Many years later, that man, one of the best friends I’ve ever had, managed to hook up with my college girlfriend. They married a few years ago. I was able to catch up with my Harlan ‘parents’, and learn that bad health had overtaken these wonderful vivacious people.
My recent trip to Harlan was to pay tribute to my ‘other’ mother, a woman who accepted me despite a horrible first impression, a woman who defined the word ‘welcome’ for me and who continued to be a loving part of my life even after her daughter had moved on. She probably knew that we ‘weren’t to be’, but after a point it didn’t matter.
The pathology of a small coal mining town in eastern Kentucky is far different than a town called Liberty in Texas. The Texans were in Liberty because they felt free and thankful to have escaped from the crowds and coal-smoked eastern states. Many of the people were in Harlan because they had to be, or because their wagons couldn’t make it through the Cumberland Gap to the beauty of east Tennessee and beyond.
The worst aspects of religion and religious types always prey on the poor, continuing to afflict the afflict rather than the converse. God and Jesus are thrown at you like stones in this part of the world.

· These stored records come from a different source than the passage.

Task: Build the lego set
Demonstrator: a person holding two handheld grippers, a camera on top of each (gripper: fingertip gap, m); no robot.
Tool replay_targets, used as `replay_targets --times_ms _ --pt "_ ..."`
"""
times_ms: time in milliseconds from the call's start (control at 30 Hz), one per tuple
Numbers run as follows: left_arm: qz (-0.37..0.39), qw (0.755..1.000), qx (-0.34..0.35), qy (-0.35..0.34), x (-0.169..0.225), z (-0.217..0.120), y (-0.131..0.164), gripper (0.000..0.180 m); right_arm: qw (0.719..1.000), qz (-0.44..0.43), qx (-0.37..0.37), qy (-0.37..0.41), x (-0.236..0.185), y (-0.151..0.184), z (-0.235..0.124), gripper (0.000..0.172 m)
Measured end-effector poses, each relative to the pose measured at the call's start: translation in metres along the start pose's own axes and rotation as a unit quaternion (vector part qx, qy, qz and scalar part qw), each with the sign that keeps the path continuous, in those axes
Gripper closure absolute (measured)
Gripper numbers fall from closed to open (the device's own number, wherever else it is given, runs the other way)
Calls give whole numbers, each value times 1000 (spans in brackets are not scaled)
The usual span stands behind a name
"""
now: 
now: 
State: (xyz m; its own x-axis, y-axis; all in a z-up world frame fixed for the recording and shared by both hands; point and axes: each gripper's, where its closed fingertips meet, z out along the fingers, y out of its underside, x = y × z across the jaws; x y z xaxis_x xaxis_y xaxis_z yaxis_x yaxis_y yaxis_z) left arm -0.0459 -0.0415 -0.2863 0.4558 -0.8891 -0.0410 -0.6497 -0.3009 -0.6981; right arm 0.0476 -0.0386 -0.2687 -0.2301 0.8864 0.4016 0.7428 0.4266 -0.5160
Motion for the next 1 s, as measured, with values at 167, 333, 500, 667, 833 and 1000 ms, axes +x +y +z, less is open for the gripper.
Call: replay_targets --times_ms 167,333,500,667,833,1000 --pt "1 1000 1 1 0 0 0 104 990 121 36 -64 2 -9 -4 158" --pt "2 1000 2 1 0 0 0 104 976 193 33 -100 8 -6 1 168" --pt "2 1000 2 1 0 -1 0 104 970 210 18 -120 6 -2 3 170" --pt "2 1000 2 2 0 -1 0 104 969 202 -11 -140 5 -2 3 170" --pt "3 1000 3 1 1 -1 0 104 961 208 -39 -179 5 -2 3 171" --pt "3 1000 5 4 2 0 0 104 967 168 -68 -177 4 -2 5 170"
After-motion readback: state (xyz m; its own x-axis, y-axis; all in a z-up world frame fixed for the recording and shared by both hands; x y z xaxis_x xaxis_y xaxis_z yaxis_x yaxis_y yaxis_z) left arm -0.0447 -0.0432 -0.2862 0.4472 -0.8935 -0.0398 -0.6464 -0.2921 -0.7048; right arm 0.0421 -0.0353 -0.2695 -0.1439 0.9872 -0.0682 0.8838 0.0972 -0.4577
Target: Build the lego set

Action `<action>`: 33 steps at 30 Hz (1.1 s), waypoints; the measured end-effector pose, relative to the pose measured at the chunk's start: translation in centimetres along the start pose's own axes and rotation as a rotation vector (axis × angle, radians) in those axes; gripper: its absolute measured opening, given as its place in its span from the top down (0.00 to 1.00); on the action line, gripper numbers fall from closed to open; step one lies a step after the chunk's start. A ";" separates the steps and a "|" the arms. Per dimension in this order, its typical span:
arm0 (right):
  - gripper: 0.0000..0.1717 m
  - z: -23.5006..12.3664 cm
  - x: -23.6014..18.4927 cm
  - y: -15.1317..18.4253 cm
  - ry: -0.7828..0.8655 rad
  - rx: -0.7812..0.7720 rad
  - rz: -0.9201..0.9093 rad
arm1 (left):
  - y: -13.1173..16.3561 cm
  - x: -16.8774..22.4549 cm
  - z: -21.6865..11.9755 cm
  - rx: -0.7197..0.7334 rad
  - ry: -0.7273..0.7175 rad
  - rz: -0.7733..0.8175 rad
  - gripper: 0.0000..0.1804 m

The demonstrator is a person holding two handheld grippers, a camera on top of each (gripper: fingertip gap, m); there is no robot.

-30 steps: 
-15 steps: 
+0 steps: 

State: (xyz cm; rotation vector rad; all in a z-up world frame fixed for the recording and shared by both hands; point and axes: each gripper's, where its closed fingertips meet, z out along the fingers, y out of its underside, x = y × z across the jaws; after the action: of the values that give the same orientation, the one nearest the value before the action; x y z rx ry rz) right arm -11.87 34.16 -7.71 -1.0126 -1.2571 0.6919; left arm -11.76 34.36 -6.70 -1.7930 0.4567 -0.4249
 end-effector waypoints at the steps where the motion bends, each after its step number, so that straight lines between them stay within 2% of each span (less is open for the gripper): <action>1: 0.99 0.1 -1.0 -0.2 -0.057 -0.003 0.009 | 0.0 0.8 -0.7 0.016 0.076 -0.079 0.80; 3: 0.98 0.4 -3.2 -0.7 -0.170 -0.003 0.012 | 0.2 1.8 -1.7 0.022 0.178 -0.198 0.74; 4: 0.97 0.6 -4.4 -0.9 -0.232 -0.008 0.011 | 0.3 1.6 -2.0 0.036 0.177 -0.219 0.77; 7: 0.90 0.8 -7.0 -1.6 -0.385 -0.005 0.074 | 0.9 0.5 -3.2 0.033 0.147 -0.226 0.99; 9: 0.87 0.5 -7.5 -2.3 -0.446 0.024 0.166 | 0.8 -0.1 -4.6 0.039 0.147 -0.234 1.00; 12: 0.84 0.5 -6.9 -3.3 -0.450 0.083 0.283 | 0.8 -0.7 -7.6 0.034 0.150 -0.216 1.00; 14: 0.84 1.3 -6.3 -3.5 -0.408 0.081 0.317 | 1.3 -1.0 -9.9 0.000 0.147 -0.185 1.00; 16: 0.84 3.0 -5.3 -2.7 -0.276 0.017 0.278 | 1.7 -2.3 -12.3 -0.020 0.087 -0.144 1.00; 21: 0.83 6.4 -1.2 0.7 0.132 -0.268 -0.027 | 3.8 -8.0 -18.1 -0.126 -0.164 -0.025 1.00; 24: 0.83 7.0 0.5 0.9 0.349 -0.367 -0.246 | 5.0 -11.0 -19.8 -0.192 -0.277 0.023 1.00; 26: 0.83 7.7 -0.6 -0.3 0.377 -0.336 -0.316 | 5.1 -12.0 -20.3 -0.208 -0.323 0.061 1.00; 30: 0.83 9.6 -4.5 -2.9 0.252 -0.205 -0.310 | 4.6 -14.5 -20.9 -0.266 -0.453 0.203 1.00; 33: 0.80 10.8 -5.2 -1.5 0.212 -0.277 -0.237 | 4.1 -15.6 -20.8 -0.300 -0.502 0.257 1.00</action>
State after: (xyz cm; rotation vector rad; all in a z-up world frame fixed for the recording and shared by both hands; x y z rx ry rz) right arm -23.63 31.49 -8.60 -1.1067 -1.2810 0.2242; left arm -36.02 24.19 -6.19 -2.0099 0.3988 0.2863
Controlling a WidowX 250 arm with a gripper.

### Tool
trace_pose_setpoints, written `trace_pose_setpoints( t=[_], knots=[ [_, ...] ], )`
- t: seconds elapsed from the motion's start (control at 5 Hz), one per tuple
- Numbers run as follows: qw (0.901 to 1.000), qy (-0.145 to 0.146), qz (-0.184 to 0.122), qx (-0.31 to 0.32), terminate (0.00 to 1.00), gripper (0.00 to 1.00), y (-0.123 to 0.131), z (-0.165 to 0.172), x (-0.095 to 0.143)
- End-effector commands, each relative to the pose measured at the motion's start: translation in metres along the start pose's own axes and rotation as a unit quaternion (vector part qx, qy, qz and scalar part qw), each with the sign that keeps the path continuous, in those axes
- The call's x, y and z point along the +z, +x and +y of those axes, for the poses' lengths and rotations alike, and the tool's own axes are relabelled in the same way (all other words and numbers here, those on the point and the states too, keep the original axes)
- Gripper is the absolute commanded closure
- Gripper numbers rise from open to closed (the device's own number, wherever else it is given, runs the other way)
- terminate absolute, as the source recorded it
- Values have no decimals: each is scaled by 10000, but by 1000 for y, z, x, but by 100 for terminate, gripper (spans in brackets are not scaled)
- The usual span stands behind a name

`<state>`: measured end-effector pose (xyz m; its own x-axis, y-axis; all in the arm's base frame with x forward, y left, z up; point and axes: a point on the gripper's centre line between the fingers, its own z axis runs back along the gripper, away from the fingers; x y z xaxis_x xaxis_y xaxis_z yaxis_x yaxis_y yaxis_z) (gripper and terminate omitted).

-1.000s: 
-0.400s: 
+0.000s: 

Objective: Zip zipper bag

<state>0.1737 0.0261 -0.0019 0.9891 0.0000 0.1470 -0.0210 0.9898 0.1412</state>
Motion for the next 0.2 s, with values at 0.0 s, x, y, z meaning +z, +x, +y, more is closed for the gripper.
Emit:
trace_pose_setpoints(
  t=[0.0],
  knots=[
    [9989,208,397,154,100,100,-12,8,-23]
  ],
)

God is harsh and etched in stone and may be forgiving, but only if you earned it.
I’ve seen funerals in two small towns that couldn’t be more disparate. Sadly, funerals are what brings a lot of us together. We travel from afar and share stories, tears, and grace. We lose our friends, and sometimes our way. Harlan has been a wonderful and odd part of my life. I was thankful that a certain family was there at a time when I seemed to lose my way and a whole lot more.
I’m also grateful to my wife who understood that I needed to leave in the middle of the night and drive back to that world. I should also mention that a certain night-owl in Memphis gave me great help in staying awake late at night and despite my boring and somewhat morose nature that night, stayed with me for quite a few miles.